It could be said, arguably, that the three R's of early Galesburg were religion, railroads and reading. Clearly they came, chronologically, in that order. Not all persons agreed on how they should be placed in order of importance by the 1850's, differences which contributed to the colorful, dynamic and increasingly interesting community that was emerging.

Part II

The Young Men's Literary and Library Association grew rapidly during the first two years. A complete list of all the members does not appear to exist. If it existed, reprinting it here would be beyond the scope of this article. The recorded names of those who were influential in its organization and held offices during the first few years follow: Milo D. Cooke, James A. Boyd, James Knapp, John Q. Adams, James F. Dunn, John V. Morris, Seward Smith Thomas Harrison, Newton Briggs, George G. Briggs, A. B. Campbell, E. L. Chapman, Meritt M. Clark, Francis Colton, E. R. Adams, J. W. Baker, Arthur A. Smith, Henry Beardsley, A. T. McChesney, J. C. Hurlburt, G. H. Kingsbury, George Davis, Fred R. Bartlett, Clark E. Carr, George Davis and Knox College's Albert Hurd.

The membership library was a proving ground, or prototype for a free public library. Those who participated in the association were hopeful that a tax-supported library, free and open to the public would evolve from their efforts. It is significant that they called their group an ''association.'' The word ''society'' has the sound of exclusivity. It is not clear whether they advocated women's participation, in the future, in conjunction with the free and public concept. Information is rather scant, and fragments come from county histories, newspaper articles, a brief sketch by Albert Hurd and city directories. Members paid an initiation fee of $1.00 and dues of 50 cents per quarter.

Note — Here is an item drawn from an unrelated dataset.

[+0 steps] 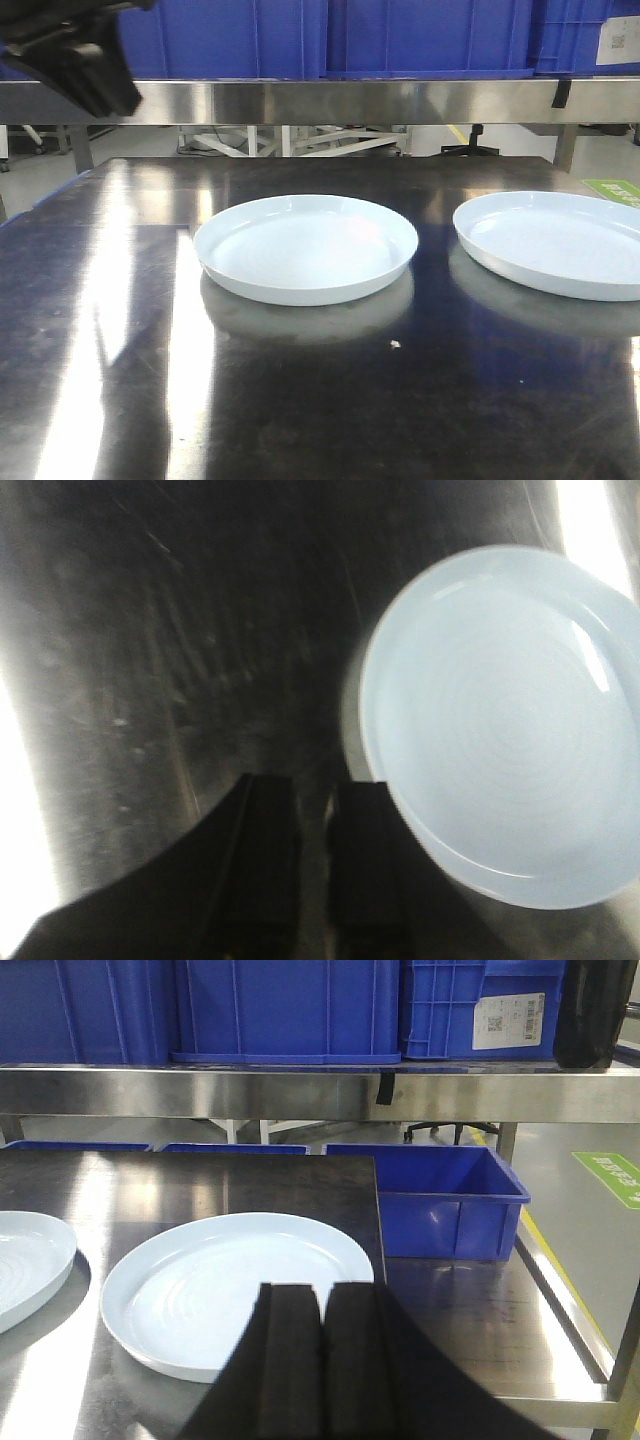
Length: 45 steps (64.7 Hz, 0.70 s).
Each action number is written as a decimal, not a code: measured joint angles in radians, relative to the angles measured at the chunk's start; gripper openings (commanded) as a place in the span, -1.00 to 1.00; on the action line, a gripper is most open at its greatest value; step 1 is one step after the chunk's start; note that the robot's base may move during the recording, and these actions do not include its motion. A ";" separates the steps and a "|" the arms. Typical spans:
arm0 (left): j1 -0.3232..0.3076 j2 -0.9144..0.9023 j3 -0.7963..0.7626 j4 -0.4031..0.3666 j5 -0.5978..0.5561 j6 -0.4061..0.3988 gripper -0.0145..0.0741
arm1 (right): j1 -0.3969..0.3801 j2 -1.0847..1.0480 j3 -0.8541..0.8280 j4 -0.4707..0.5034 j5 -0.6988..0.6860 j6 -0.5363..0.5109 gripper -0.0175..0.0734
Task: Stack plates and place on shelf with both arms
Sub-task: 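Open the left gripper and withdraw the left arm from the plate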
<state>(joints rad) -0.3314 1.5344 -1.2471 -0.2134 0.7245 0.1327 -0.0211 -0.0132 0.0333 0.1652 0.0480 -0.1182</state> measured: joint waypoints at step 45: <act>0.153 -0.802 0.801 0.084 -0.532 0.006 -0.49 | 0.000 0.000 0.000 0.000 0.000 0.000 -0.51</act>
<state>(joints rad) -0.1788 0.7328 -0.4465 -0.1291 0.1920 0.1383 -0.0211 -0.0132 0.0333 0.1652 0.0480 -0.1182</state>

There is also mention that an applicant must meet with the approval of the association which suggests that a ''black ball'' could have been possible, though no mention of any has been found. The hall was open to members from 2 P. M. to 5 P.M. on Wednesday and 7 P.M. to 10 P.M. on Saturdays. The first books came as donations from members.

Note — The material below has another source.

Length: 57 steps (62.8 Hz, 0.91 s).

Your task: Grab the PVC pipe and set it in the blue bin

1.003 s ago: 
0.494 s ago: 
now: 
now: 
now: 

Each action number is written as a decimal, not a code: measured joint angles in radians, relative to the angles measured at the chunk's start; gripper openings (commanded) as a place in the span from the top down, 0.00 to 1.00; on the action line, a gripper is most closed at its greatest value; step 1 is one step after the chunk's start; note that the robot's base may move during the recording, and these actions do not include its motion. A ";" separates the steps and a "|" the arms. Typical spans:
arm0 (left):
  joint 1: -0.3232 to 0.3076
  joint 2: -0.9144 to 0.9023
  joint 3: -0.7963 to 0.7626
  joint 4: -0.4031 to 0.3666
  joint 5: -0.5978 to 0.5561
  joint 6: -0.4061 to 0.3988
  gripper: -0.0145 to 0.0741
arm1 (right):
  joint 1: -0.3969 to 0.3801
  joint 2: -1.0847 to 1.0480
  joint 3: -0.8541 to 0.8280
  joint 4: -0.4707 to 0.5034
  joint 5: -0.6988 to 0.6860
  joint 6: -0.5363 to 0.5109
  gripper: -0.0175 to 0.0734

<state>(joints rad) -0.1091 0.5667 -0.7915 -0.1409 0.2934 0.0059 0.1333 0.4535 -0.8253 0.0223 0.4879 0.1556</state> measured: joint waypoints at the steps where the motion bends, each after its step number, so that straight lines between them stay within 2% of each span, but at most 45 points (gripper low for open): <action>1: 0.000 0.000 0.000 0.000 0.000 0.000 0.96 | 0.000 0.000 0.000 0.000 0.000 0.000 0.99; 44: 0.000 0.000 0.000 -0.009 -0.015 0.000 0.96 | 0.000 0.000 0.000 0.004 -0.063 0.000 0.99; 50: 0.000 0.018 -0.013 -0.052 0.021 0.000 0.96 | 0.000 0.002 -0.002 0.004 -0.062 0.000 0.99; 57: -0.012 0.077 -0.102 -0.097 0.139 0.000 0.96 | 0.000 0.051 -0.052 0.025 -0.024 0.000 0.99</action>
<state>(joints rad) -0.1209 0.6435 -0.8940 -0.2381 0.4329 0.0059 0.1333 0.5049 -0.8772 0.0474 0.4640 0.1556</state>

Lectures were delivered and admission charged as a means of fund raising for the library. Lectures by local people were called ''home'' lectures and the admission was 15 cents per person and 25 cents per couple. All other lectures required an admission fee of 25 cents per person, no discounts for couples. The out-of-town lecturers were not so difficult to contact. Mention was made of the list of more than 150 lecturers that appeared in Horace Greeley's New York Tribune, who were prepared to accept invitations, presumably all of whom could be contacted through Greeley's paper.

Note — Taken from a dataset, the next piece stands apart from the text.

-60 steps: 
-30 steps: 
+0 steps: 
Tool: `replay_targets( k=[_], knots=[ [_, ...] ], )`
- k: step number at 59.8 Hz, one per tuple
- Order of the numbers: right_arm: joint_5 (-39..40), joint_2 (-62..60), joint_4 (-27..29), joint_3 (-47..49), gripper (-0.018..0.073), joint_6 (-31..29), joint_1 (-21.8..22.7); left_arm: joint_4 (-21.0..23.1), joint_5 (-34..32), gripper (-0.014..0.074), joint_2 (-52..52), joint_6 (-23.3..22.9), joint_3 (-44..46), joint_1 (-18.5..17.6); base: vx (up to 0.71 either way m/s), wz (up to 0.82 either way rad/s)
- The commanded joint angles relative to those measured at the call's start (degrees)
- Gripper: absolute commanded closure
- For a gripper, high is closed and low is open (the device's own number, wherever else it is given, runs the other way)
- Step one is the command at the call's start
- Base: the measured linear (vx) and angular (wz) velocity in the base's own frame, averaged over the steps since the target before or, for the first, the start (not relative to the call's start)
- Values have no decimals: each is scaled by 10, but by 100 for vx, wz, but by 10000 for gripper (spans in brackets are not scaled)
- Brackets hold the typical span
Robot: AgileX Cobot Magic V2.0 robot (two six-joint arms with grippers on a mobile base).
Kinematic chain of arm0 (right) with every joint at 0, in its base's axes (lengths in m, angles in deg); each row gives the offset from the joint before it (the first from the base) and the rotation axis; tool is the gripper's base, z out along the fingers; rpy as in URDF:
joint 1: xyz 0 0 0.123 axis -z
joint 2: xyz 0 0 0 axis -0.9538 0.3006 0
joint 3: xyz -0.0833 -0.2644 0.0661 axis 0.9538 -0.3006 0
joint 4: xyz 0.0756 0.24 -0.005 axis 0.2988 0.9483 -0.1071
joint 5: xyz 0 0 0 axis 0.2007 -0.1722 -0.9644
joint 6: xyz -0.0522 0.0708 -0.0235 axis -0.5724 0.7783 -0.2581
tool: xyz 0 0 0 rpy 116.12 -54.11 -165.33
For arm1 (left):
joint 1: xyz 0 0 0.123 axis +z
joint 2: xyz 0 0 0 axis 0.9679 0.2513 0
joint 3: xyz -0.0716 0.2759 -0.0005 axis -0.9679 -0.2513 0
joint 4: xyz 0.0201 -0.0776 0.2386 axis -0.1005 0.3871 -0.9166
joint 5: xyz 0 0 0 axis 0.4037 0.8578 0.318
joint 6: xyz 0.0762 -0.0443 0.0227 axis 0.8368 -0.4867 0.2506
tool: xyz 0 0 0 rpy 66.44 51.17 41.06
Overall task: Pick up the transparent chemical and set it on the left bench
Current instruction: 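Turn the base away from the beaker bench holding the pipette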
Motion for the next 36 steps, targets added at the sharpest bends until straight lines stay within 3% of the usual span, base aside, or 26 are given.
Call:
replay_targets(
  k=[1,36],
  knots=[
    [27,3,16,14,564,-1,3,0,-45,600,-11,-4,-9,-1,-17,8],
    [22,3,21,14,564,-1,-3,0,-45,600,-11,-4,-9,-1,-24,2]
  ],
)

Harvey Curtis was the first lecturer for the association. He was the new president at Knox College, Blanchard's replacement. Curtis's going into the community and participating in this new venture was significant; he demonstrated moral reform through lectures or talks that were not sermons; intended to provide intellectual stimulation. This set him apart from his predecessor. His topic was ''The Movement of the Ages; is it Progress?''. He took the affirmative and proclaimed we were on the verge of much greater advancement in the future than in the past. Curtis gets little recognition, perhaps because the college's financial figures did not improve and enrollment understandably declined in the early 1860's. He handled the rift in the college and worked to bridge the gap with the community quite commendably. Curtis even participated in rival Lombard College's commencement, among many clergymen who offered prayers.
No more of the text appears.